Records for the exercise ::
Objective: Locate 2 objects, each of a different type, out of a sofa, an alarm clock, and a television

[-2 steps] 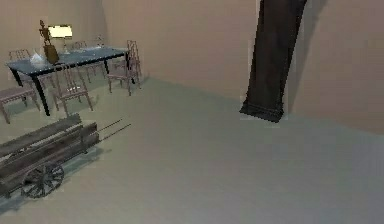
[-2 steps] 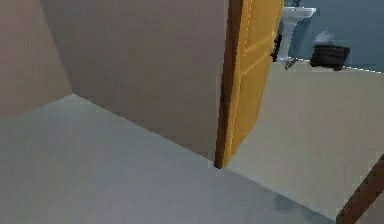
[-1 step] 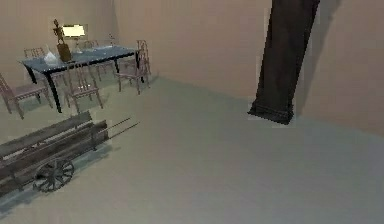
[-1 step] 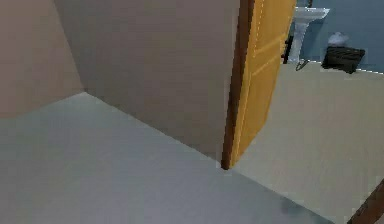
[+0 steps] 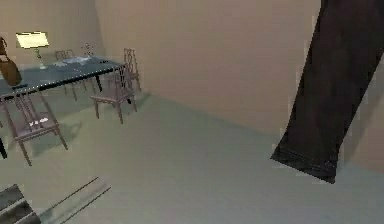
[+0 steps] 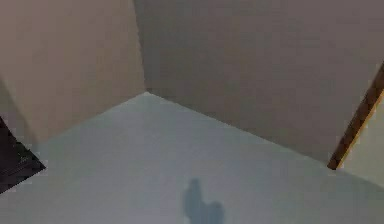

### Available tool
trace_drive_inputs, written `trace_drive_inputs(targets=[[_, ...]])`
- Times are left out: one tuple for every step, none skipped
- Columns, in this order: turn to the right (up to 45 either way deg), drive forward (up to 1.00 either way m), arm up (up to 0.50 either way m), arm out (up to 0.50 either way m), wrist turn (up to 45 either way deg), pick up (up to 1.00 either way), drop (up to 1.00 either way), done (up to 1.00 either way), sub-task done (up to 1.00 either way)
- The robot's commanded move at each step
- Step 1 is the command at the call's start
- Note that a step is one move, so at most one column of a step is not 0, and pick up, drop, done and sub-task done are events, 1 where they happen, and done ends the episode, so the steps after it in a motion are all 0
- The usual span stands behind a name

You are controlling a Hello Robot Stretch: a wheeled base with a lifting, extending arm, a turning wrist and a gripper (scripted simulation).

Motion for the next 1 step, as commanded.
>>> trace_drive_inputs(targets=[[0.0, 0.90, 0.00, 0.00, 0.0, 0.00, 0.00, 0.00, 0.00]])
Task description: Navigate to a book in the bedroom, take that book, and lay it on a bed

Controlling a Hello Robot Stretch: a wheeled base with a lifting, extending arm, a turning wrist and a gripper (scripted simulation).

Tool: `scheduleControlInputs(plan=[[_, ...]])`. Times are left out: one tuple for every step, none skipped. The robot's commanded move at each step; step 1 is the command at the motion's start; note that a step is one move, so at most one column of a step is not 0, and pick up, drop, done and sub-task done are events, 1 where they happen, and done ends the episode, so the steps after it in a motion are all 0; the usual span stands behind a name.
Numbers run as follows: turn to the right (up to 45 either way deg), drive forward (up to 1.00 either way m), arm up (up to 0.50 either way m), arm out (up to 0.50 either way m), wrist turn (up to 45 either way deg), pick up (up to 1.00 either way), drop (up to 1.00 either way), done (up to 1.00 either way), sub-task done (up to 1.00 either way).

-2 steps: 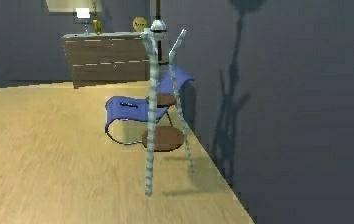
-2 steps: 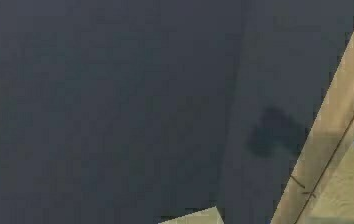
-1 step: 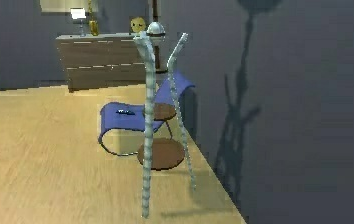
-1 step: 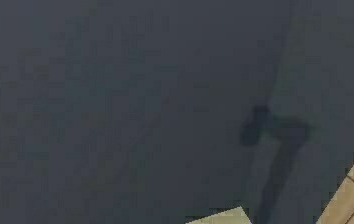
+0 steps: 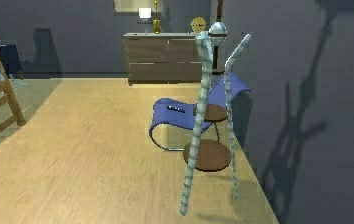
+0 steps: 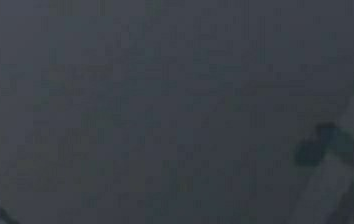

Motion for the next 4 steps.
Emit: scheduleControlInputs(plan=[[0.0, 0.3, 0.0, 0.0, 0.0, 0.0, 0.0, 0.0, 0.0], [-45.0, 0.0, 0.0, 0.0, 0.0, 0.0, 0.0, 0.0, 0.0], [0.0, 0.6, 0.0, 0.0, 0.0, 0.0, 0.0, 0.0, 0.0], [15.0, 0.0, 0.0, 0.0, 0.0, 0.0, 0.0, 0.0, 0.0]])
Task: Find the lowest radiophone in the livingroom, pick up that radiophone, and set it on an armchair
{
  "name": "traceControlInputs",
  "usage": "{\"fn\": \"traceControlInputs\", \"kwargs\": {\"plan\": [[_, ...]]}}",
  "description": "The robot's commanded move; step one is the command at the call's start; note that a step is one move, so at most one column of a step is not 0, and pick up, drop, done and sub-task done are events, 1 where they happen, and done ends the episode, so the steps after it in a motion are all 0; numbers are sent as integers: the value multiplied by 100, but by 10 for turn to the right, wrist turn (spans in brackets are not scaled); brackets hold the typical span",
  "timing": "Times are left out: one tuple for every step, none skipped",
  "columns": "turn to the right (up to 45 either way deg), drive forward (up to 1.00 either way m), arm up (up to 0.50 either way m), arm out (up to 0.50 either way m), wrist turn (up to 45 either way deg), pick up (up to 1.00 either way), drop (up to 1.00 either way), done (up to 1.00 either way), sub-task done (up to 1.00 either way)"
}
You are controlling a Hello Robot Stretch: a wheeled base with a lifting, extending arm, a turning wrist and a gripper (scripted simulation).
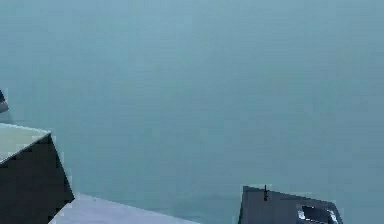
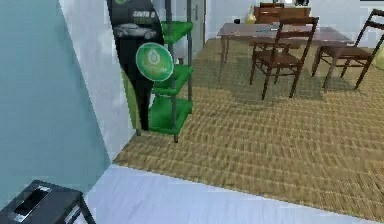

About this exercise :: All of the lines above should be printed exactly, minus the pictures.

Result below ::
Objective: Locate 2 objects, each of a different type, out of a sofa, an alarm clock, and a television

[-2 steps] 
[-2 steps] 
[-1 step] 
[-1 step] 
[+0 steps] 
[+0 steps] 

### Available tool
trace_drive_inputs, written `trace_drive_inputs(targets=[[_, ...]])`
- Times are left out: one tuple for every step, none skipped
- Columns, in this order: turn to the right (up to 45 either way deg), drive forward (up to 1.00 either way m), arm up (up to 0.50 either way m), arm out (up to 0.50 either way m), wrist turn (up to 45 either way deg), pick up (up to 1.00 either way), drop (up to 1.00 either way), done (up to 1.00 either way), sub-task done (up to 1.00 either way)
- The robot's commanded move at each step
- Step 1 is the command at the call's start
- Note that a step is one move, so at most one column of a step is not 0, and pick up, drop, done and sub-task done are events, 1 where they happen, and done ends the episode, so the steps after it in a motion are all 0
- The usual span stands behind a name

You are controlling a Hello Robot Stretch: a wheeled base with a lifting, extending arm, a turning wrist and a gripper (scripted simulation).

Motion for the next 1 step, as commanded.
>>> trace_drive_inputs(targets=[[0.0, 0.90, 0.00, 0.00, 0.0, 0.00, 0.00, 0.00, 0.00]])
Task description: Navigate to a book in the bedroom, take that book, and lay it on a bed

Controlling a Hello Robot Stretch: a wheeled base with a lifting, extending arm, a turning wrist and a gripper (scripted simulation).

Tool: `scheduleControlInputs(plan=[[_, ...]])`. Times are left out: one tuple for every step, none skipped. The robot's commanded move at each step; step 1 is the command at the motion's start; note that a step is one move, so at most one column of a step is not 0, and pick up, drop, done and sub-task done are events, 1 where they happen, and done ends the episode, so the steps after it in a motion are all 0; the usual span stands behind a name.
Numbers run as follows: turn to the right (up to 45 either way deg), drive forward (up to 1.00 either way m), arm up (up to 0.50 either way m), arm out (up to 0.50 either way m), wrist turn (up to 45 either way deg), pick up (up to 1.00 either way), drop (up to 1.00 either way), done (up to 1.00 either way), sub-task done (up to 1.00 either way).

-2 steps: 
-2 steps: 
-1 step: 
-1 step: 
+0 steps: 
+0 steps: 

Motion for the next 4 steps.
Emit: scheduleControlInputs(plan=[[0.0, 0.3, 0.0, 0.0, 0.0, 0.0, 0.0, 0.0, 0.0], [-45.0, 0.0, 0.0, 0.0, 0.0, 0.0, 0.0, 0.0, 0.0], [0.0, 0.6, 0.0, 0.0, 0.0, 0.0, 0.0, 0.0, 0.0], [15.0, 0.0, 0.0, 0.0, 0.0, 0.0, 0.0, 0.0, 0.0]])
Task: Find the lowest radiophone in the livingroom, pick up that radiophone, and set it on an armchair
{
  "name": "traceControlInputs",
  "usage": "{\"fn\": \"traceControlInputs\", \"kwargs\": {\"plan\": [[_, ...]]}}",
  "description": "The robot's commanded move; step one is the command at the call's start; note that a step is one move, so at most one column of a step is not 0, and pick up, drop, done and sub-task done are events, 1 where they happen, and done ends the episode, so the steps after it in a motion are all 0; numbers are sent as integers: the value multiplied by 100, but by 10 for turn to the right, wrist turn (spans in brackets are not scaled); brackets hold the typical span",
  "timing": "Times are left out: one tuple for every step, none skipped",
  "columns": "turn to the right (up to 45 either way deg), drive forward (up to 1.00 either way m), arm up (up to 0.50 either way m), arm out (up to 0.50 either way m), wrist turn (up to 45 either way deg), pick up (up to 1.00 either way), drop (up to 1.00 either way), done (up to 1.00 either way), sub-task done (up to 1.00 either way)"
}
You are controlling a Hello Robot Stretch: a wheeled base with a lifting, extending arm, a turning wrist and a gripper (scripted simulation).

The exercise ends with this answer.